Last week, the Children’s History Society held their conference in London, themed “Children on the Move.” Kirsten Wright, Program Manager of the Find & Connect web resource, was there to speak on Dispersed records, displaced children.
This paper considered the different types of movements, changes and dislocations that children experienced while in ‘care’, and the impact on the creation of, and later access to, their records. The changes and transformations those children underwent included:
- Being moved far from places familiar to them when first placed into ‘care,’ followed by ongoing moves to different residential facilities.
- Changes in who acted as their legal guardians, or in their own legal status.
- Being given a different name (and in some cases, numbers) that they were forced to use instead of the name they knew.
- Being shifted between ‘care’ providers – from government-run to religious-run institutions, from large institutions into smaller homes, into foster care and back again.
- Empowered movements – children absconding from ‘care’ in an attempt to report or escape abuse or neglect. These moves were often temporary as authorities returned them to the institutions they ran from, despite allegations of cruelty and abuse.

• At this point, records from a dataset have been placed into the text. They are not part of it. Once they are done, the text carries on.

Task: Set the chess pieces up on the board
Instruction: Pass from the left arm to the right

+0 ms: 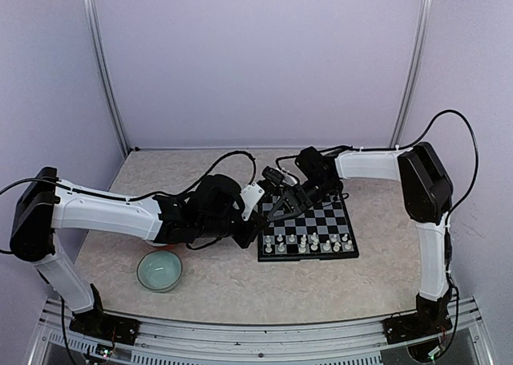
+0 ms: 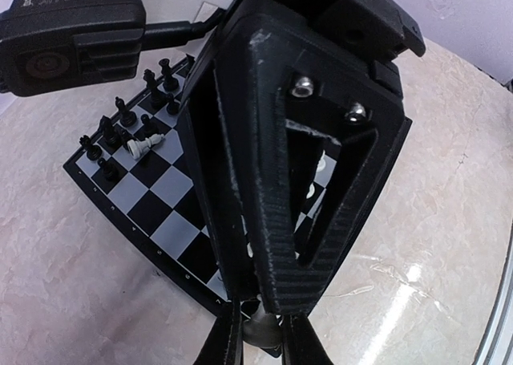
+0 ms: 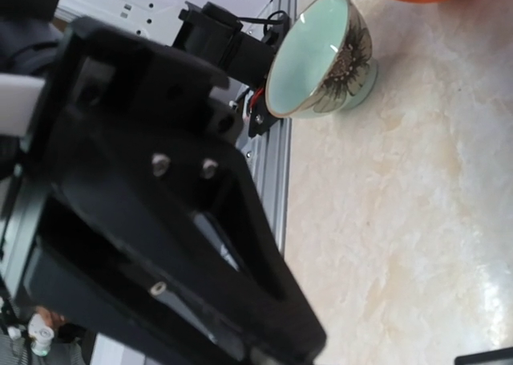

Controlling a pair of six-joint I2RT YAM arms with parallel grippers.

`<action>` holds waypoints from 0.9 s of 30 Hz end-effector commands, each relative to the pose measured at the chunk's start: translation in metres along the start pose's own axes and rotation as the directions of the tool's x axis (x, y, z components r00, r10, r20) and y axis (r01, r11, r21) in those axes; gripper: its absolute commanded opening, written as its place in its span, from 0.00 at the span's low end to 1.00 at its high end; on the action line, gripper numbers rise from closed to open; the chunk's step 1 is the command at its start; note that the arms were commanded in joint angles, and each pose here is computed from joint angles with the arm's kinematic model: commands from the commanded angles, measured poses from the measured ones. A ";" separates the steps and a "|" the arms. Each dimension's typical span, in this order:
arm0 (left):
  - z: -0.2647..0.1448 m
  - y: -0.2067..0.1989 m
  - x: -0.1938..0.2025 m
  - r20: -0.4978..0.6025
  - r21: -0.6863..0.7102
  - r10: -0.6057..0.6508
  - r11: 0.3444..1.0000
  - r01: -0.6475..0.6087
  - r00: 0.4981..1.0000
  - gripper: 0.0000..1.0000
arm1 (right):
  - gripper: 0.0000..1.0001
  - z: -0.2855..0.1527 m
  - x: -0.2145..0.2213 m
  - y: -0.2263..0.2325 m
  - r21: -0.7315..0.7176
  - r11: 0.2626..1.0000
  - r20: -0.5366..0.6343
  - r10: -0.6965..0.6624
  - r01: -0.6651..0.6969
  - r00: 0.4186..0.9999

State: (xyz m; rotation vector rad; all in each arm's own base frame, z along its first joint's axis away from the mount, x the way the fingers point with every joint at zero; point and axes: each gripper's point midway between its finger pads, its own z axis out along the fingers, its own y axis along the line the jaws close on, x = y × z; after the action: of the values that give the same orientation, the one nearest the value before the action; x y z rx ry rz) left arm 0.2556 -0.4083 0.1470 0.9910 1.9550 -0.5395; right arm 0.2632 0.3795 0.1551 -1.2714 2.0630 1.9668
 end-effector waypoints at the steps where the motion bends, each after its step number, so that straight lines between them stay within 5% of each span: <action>1: -0.006 -0.005 -0.019 0.042 0.007 0.015 1.000 -0.015 0.999 0.06 | 0.21 -0.001 -0.004 -0.004 -0.024 1.000 0.015 0.010 -0.009 1.000; 11: 0.000 0.006 -0.020 0.043 -0.059 0.003 0.998 -0.001 0.999 0.10 | 0.13 -0.002 -0.001 -0.004 0.005 1.000 0.009 0.006 -0.006 1.000; 18: 0.000 0.009 -0.023 0.045 -0.084 0.016 0.996 -0.012 0.999 0.53 | 0.04 -0.008 -0.002 -0.015 0.135 0.990 -0.022 -0.047 0.049 0.999; 24: -0.016 0.011 -0.032 0.049 -0.095 0.042 0.995 -0.037 0.998 0.74 | 0.02 -0.024 -0.010 -0.027 0.290 0.949 -0.058 -0.109 0.121 0.992; 27: -0.037 0.015 -0.050 0.069 -0.119 0.054 0.992 -0.046 0.996 0.98 | 0.02 -0.036 -0.009 -0.033 0.408 0.892 -0.112 -0.161 0.194 0.980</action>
State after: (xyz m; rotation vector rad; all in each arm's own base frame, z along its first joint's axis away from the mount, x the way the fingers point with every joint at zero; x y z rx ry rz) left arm 0.2661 -0.4013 0.1572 0.9627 1.9434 -0.4302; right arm 0.2861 0.3716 0.1235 -1.3165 2.1895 1.6336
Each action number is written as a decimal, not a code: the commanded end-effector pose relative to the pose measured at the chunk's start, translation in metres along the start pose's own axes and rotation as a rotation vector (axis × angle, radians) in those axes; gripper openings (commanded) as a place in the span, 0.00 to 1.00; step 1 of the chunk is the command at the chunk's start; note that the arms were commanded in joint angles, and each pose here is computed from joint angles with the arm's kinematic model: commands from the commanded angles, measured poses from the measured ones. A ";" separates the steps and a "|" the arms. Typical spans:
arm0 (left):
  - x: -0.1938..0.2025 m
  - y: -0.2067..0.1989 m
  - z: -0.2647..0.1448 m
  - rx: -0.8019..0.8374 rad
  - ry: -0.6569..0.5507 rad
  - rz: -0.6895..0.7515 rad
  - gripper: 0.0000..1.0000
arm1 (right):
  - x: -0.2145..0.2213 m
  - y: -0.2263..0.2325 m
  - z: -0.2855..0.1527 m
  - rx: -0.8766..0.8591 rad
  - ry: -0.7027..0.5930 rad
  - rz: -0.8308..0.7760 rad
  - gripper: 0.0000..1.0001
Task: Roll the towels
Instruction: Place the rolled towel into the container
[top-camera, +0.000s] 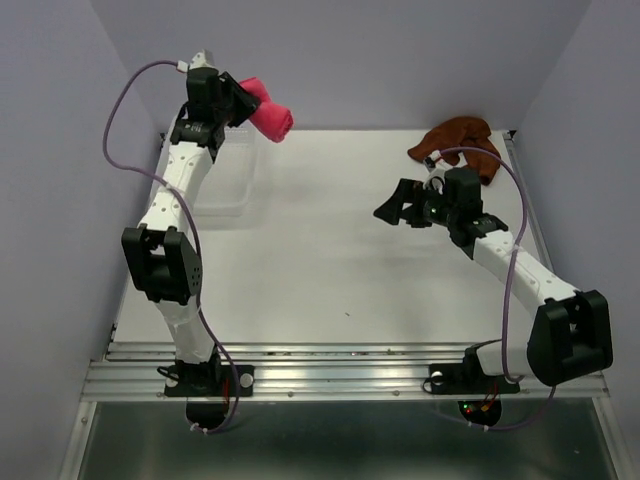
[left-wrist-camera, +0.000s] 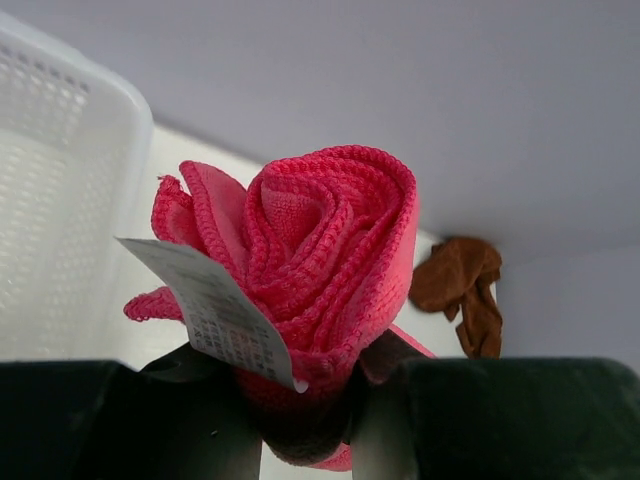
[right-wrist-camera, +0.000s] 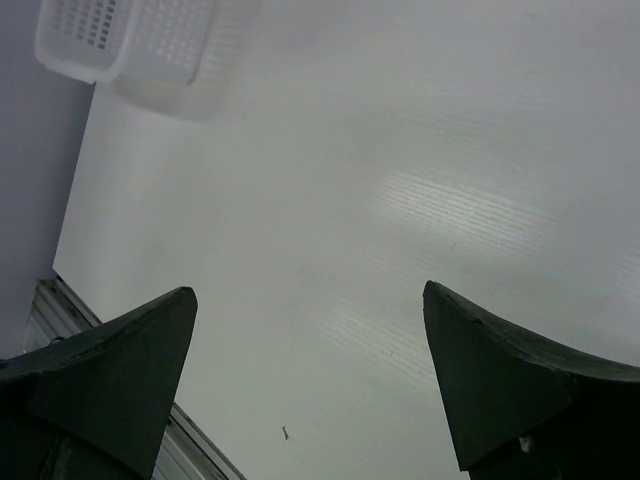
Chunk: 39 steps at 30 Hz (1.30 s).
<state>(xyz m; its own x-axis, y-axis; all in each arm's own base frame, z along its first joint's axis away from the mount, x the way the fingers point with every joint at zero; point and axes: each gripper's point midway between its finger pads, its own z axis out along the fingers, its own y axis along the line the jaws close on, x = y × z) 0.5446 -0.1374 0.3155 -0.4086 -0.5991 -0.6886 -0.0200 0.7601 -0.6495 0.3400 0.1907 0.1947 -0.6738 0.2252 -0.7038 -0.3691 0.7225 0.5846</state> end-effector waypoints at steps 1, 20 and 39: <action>-0.062 0.008 0.001 0.028 -0.110 -0.004 0.00 | -0.030 -0.003 0.007 0.043 -0.066 0.008 1.00; -0.103 0.159 0.107 -0.075 -0.294 -0.248 0.00 | -0.040 -0.027 0.054 0.087 0.010 0.052 1.00; -0.072 0.224 0.152 -0.179 -0.314 -0.299 0.00 | -0.018 -0.048 0.079 0.114 0.133 0.087 1.00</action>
<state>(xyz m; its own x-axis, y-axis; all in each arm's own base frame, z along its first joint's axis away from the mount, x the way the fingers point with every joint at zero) 0.6945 0.0273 0.1359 -0.1566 -0.8250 -0.5430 -0.3223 0.5623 -0.7615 0.4115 0.2020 0.1380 -0.7844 0.2228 -0.5789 -0.2172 0.7755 0.5928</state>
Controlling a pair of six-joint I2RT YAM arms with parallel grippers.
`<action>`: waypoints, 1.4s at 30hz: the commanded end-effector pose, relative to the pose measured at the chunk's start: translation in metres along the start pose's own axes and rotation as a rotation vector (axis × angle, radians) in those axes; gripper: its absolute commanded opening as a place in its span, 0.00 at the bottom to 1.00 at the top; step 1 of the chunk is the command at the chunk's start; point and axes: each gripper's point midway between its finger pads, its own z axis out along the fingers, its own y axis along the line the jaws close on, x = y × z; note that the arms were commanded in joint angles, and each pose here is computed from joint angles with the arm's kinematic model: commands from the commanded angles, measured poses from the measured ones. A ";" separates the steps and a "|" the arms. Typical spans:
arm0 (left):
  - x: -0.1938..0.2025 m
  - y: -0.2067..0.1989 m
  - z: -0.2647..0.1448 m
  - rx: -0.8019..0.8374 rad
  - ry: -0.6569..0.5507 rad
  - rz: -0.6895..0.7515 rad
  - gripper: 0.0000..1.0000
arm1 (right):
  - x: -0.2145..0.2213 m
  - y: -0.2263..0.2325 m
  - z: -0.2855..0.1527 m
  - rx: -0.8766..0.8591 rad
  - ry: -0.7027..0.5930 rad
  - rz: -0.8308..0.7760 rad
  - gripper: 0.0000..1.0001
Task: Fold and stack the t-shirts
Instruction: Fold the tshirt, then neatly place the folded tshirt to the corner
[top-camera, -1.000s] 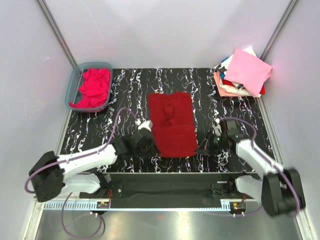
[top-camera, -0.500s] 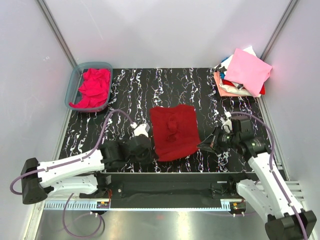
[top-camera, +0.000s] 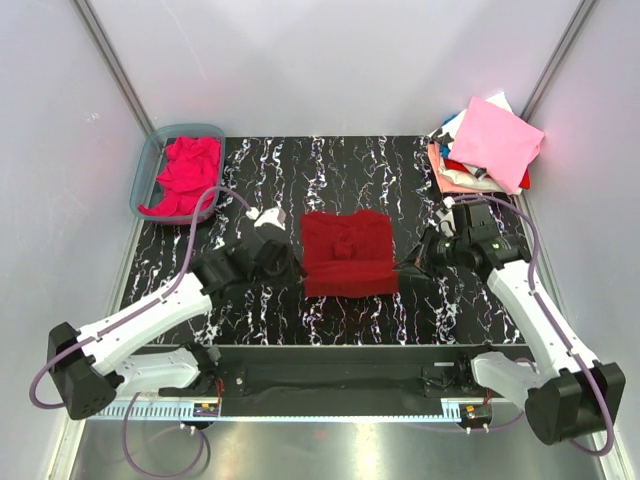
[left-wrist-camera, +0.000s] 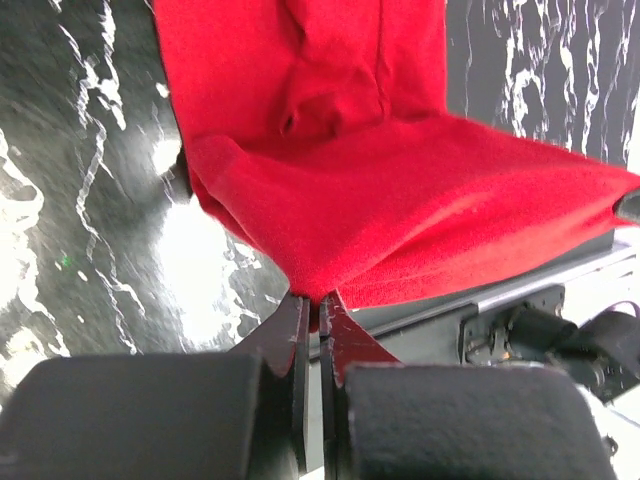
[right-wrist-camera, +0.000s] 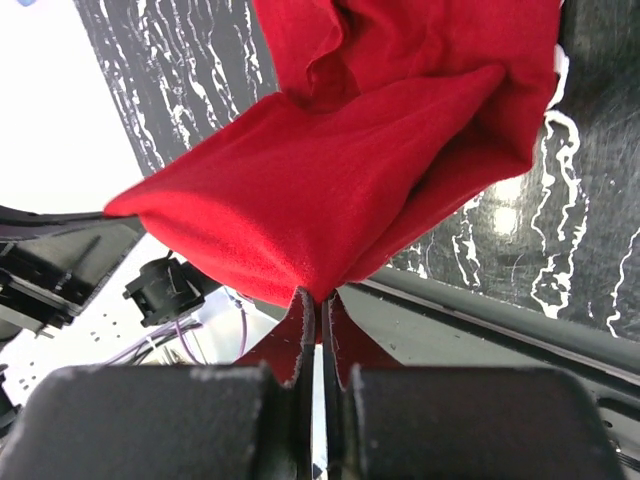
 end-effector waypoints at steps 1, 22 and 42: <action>-0.033 -0.006 -0.004 0.033 -0.049 0.025 0.00 | -0.027 0.008 0.000 0.019 -0.073 -0.062 0.00; -0.191 0.016 0.170 0.097 0.163 -0.021 0.94 | -0.251 -0.020 0.129 0.363 -0.102 0.102 0.84; -0.109 0.051 0.073 0.031 0.090 0.015 0.97 | -0.178 -0.060 0.144 0.128 -0.009 0.024 0.85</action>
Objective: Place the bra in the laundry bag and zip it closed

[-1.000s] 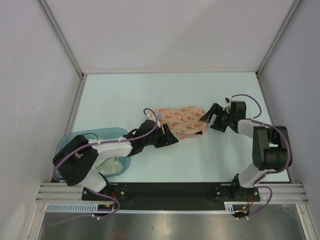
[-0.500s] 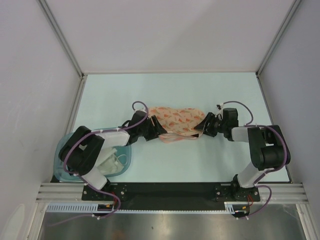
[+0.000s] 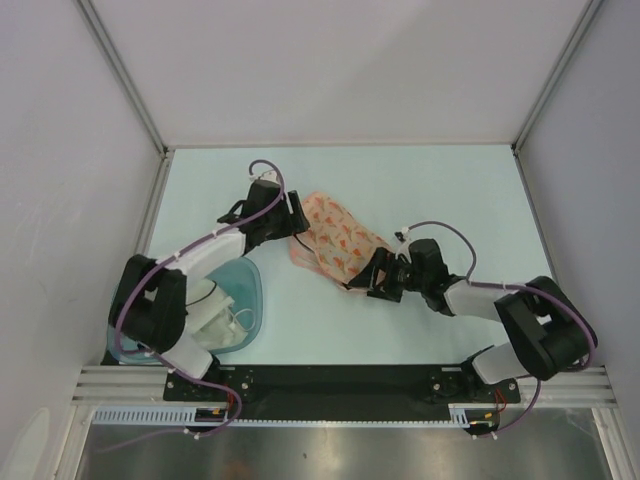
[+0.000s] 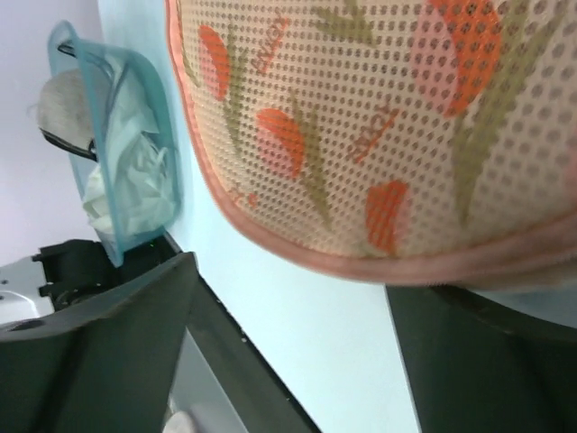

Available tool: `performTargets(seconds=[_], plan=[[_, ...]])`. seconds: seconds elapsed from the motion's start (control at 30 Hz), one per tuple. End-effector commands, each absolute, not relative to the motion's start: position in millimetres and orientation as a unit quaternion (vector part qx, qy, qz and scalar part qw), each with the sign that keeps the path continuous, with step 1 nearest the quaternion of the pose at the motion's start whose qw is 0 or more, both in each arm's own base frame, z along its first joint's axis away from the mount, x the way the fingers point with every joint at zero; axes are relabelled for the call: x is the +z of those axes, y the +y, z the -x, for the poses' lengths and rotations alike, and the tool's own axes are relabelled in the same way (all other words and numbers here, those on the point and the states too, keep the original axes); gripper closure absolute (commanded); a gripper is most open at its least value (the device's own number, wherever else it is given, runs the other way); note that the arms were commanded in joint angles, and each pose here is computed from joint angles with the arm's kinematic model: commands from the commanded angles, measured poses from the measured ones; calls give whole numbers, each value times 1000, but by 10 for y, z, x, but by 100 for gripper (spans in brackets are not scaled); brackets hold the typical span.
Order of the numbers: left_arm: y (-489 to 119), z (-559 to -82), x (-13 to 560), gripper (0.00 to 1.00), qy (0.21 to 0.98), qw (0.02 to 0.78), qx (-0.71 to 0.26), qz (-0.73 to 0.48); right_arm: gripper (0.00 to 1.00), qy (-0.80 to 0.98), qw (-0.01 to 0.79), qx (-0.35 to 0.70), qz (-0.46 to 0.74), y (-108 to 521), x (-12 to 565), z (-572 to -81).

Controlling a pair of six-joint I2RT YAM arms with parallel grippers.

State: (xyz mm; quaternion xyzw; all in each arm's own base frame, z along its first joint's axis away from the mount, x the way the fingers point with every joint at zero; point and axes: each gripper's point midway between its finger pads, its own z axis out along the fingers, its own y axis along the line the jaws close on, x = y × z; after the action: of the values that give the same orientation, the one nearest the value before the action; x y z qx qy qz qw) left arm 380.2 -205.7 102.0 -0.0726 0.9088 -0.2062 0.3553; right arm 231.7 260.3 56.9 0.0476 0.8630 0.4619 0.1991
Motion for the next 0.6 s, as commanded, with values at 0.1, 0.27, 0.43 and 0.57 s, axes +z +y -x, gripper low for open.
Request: performTargets(seconds=[0.1,0.27,0.43,0.57], plan=[[-1764,-3203,1274,28,914,360,-186,35,1,863,242,441,-37,2147,846,-2429],[-2375,-2545,1319,31,884,324,-336,-29,1,866,282,409,-63,1693,903,-2593],[-3074,-2063,1349,30,852,297,-421,-92,2,852,305,417,-86,1530,975,-2931],[-3234,-1971,1060,32,857,245,-450,-56,3,853,277,437,-74,1633,815,-3160]])
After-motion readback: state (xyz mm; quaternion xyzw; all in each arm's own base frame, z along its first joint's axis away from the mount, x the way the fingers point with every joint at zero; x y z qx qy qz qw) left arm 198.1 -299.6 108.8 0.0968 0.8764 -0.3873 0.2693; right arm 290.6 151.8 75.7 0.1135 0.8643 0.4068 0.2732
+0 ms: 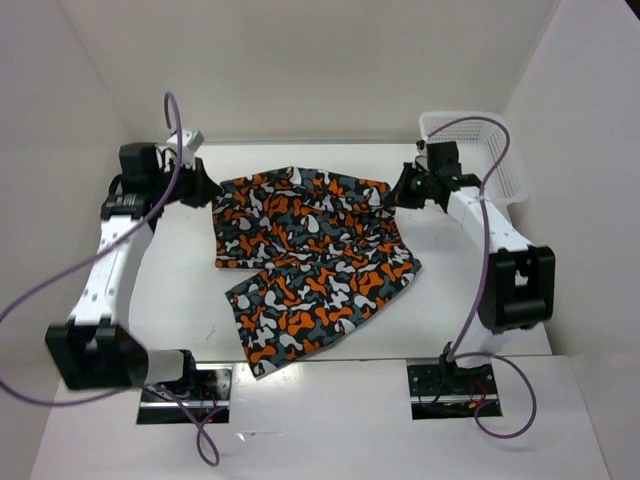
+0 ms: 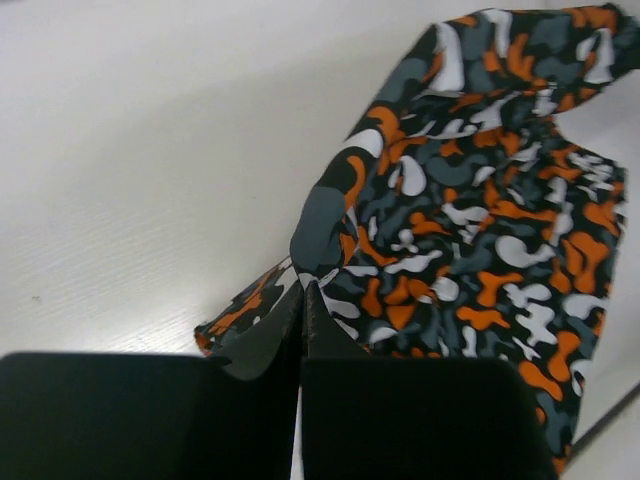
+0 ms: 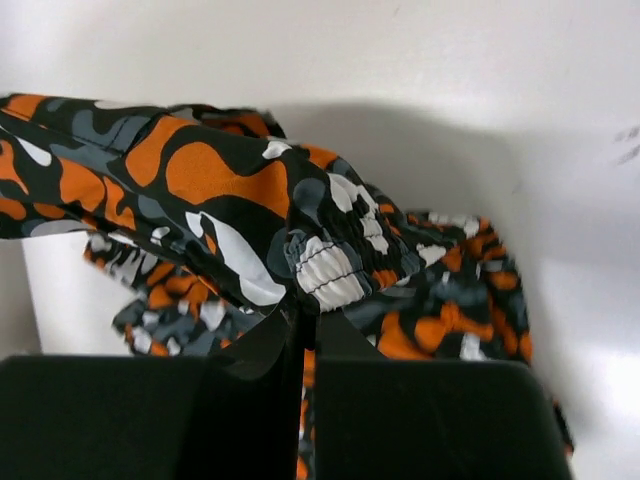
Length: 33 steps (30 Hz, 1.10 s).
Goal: Fold and stack the shorts
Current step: Fold the shorts
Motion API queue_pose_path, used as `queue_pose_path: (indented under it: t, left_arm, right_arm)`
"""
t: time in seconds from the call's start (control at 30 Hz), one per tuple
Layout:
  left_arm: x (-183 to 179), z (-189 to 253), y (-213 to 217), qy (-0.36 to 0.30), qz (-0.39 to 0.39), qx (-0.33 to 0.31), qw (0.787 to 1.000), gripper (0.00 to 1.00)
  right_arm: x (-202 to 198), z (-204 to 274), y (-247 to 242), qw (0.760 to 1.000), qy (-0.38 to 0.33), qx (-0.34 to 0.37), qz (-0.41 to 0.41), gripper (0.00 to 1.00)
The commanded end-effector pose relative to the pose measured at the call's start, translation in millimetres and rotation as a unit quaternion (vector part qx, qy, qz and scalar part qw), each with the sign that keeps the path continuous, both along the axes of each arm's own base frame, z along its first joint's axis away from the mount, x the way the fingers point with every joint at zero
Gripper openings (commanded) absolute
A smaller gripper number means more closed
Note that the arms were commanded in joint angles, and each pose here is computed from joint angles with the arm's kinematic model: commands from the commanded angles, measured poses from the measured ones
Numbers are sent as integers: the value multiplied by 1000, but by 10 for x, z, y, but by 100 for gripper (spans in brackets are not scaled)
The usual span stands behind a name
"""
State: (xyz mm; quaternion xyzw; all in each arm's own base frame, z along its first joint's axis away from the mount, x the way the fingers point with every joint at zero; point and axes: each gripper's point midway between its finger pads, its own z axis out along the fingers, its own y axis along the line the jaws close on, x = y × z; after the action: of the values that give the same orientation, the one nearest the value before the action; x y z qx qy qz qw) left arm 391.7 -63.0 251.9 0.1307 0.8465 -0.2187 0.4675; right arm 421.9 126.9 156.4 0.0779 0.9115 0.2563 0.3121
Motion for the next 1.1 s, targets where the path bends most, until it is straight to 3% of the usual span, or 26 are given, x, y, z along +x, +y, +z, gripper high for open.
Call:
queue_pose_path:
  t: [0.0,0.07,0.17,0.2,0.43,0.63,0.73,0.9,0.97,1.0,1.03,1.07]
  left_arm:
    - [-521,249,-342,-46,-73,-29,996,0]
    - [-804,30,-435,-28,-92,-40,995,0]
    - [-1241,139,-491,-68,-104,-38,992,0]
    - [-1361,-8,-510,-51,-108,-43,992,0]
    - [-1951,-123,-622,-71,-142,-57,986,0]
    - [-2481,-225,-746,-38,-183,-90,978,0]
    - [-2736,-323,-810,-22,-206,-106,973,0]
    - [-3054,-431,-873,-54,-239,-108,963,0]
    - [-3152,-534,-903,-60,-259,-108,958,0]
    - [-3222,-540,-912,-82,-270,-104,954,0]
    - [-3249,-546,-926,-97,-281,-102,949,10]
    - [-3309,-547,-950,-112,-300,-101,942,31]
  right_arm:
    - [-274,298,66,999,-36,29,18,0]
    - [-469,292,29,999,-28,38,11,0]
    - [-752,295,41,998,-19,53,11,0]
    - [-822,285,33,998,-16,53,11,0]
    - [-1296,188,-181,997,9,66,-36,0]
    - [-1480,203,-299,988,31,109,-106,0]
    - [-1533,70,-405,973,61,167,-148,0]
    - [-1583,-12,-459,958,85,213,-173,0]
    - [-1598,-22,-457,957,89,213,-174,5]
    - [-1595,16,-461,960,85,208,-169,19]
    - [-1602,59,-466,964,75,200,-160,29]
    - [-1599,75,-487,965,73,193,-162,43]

Organisations responsible for the ‘care’ of children were also responsible for creating records about them. The quality, accuracy and type of records varied vastly between organisations. In many cases, there is no single case file summarising the child’s time in ‘care’. Instead, there are many distributed records of all kinds.
The content of these records does not reflect the lived experience of a childhood spent in ‘care’, however that experience is mirrored in the fragmentation and dispersal of records across organisations, jurisdictions and locations. This dispersal creates another barrier for those trying to find and access their records as a way of piecing together a childhood as dispersed and fragmented as the records still being sought.